Basics of data storage
There are many data storage options that are likely available to you.
- Local hardware - your own desktop/laptop computer and external storage devices which link to your computer. While convenient, these options can be subject to damage, loss, theft, or obsolescence.
- Network drives - centralized storage often run by a department or university. This option is in many ways more secure than sole reliance on local hardware, there are often size restrictions which make this unworkable if you create large amounts of data
- Remote storage (the Cloud) - remotely located servers which can be used, often at a cost, to store data. However, it's crucial to understand the terms of service before going in this direction. Additionally, many funders and institutions require that sensitive data may only be stored on cloud services whose servers are located in the United States.
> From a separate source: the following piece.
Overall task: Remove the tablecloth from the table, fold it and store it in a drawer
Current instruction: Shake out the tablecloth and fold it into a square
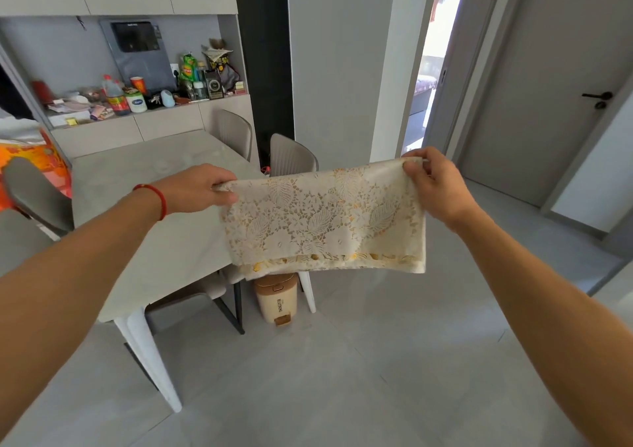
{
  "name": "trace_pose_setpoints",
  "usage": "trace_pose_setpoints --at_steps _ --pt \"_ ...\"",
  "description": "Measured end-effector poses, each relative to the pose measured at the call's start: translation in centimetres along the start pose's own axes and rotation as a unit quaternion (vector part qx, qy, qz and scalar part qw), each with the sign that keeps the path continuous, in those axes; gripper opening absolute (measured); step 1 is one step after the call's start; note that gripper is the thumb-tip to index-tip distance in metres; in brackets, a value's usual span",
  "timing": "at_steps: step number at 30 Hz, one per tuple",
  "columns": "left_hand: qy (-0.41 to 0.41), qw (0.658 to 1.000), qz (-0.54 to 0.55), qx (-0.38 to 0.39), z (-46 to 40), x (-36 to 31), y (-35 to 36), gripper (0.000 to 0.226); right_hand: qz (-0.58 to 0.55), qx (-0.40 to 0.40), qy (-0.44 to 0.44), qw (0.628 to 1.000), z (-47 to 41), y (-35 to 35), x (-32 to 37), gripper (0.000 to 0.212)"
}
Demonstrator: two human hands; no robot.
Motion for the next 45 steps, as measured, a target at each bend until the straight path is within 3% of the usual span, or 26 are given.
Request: trace_pose_setpoints --at_steps 5,8,12,15,17,20,24,25,26,27,29,32,36,38,40,42,45 --pt "-0.033 0.990 0.072 0.115 0.1 0.0 0.8 0.013 -0.070 0.006 -0.041 0.997 0.5 -0.6 2.3 0.019" --pt "-0.041 0.967 0.156 0.196 0.1 -2.6 7.5 0.048 -0.061 0.067 -0.074 0.993 0.8 0.7 5.0 0.018" --pt "-0.065 0.915 0.305 0.255 0.2 -3.5 17.5 0.050 -0.007 0.163 -0.122 0.979 2.0 3.5 6.8 0.018" --pt "-0.056 0.884 0.388 0.256 0.2 -2.9 18.6 0.046 -0.140 0.205 -0.041 0.968 1.7 2.7 4.5 0.032" --pt "-0.036 0.867 0.417 0.270 0.0 -2.8 17.7 0.047 -0.320 0.220 0.070 0.919 1.6 2.1 0.4 0.049" --pt "-0.043 0.840 0.466 0.274 0.0 -1.8 16.9 0.070 -0.481 0.287 0.200 0.804 6.7 6.7 -5.3 0.079" --pt "-0.155 0.795 0.530 0.251 0.3 1.8 19.9 0.088 -0.674 0.356 0.212 0.611 16.9 16.1 -5.4 0.107" --pt "-0.190 0.787 0.535 0.241 0.6 2.8 20.9 0.087 -0.698 0.349 0.214 0.588 17.7 17.2 -5.0 0.112" --pt "-0.218 0.782 0.535 0.232 1.1 3.6 21.7 0.081 -0.703 0.339 0.218 0.586 17.9 17.8 -4.6 0.113" --pt "-0.236 0.778 0.537 0.225 1.4 4.2 22.4 0.071 -0.687 0.334 0.211 0.610 17.6 17.9 -4.4 0.107" --pt "-0.258 0.763 0.557 0.205 2.0 4.8 23.5 0.054 -0.617 0.323 0.204 0.688 16.4 17.8 -4.8 0.085" --pt "-0.245 0.728 0.617 0.170 2.7 4.9 24.6 0.057 -0.531 0.308 0.214 0.760 15.9 17.5 -5.9 0.059" --pt "-0.211 0.709 0.657 0.148 3.2 4.6 25.3 0.058 -0.377 0.337 0.218 0.835 16.3 17.7 -6.4 0.050" --pt "-0.198 0.704 0.669 0.133 3.3 4.3 25.1 0.060 -0.366 0.318 0.224 0.846 15.5 17.3 -6.5 0.047" --pt "-0.181 0.700 0.682 0.115 3.2 4.0 25.0 0.059 -0.413 0.287 0.252 0.827 14.8 17.0 -6.8 0.048" --pt "-0.172 0.710 0.677 0.088 3.0 3.8 24.8 0.055 -0.434 0.293 0.271 0.808 15.0 17.1 -6.7 0.048" --pt "-0.159 0.727 0.661 0.091 3.1 3.2 24.6 0.051 -0.409 0.316 0.262 0.815 15.6 17.6 -6.6 0.047"
Point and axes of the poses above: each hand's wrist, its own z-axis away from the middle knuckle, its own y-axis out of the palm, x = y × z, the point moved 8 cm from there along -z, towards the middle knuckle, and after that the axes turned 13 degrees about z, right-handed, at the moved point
Lamar Soutter Library (n.d.) Data Storage, Backup, and Security. https://library.umassmed.edu/resources/necdmc/modules
It's important to carefully consider the format that you will use for long-term storage of your data. Here are some principles to consider:
- Use a format that is unencrypted and uncompressed as the means of making those files readable may be lost in the future
- Use a format that is open, well-documented, and widely used in the scientific community to ensure long term accessibility
Preferred file formats include:
- Text - DOCX, ODT, PDF
- Databases - XML, SQLITE
- Tabulated data - CSV
- Images - PNG, JPEG, TIFF
- Sound - MP3, WAVE
- Video - MP4
Durham University - Research and Innovation Services (n.d.) Choosing file formats for long term preservation. https://www.dur.ac.uk/research.innovation/outputs/data.management/organising/formats/
Creating a backup plan
- Having a backup plan will protect your data from damage/loss due to disaster (fire or flood), theft, unauthorized use, and/or hardware/software malfunction.
- Consider having two backups for your data
- Local - on a device other than your main work station
- Remote - on a device which is geographically remote from your main work station
- Additionally, you should consider having a plan to regularly backup your data - there are several common backup routines to consider
- Full backup - backup every file each time you do a backup. This method is extremely time and resource intensive, but it is the method that allows for retrieval of data quickest in the event of data loss
- Incremental - only backing up files that have been altered since the last backup, there are two common types
- Differential Incremental - backup everything that has been altered since the last full or incremental backup. This method is the least resource intensive, but it also requires the most work to reconstruct after a data loss
- Cumulative Incremental - backup everything that has been altered since the last full backup. This method only requires that you have the latest full backup and the latest incremental backup in order to restore lost data.
Lamar Soutter Library (n.d.) Data Storage Backup & Security. https://library.umassmed.edu/resources/necdmc/modules
There are many questions to consider when thinking about data security
- Who will be responsible for storing and backing up your data?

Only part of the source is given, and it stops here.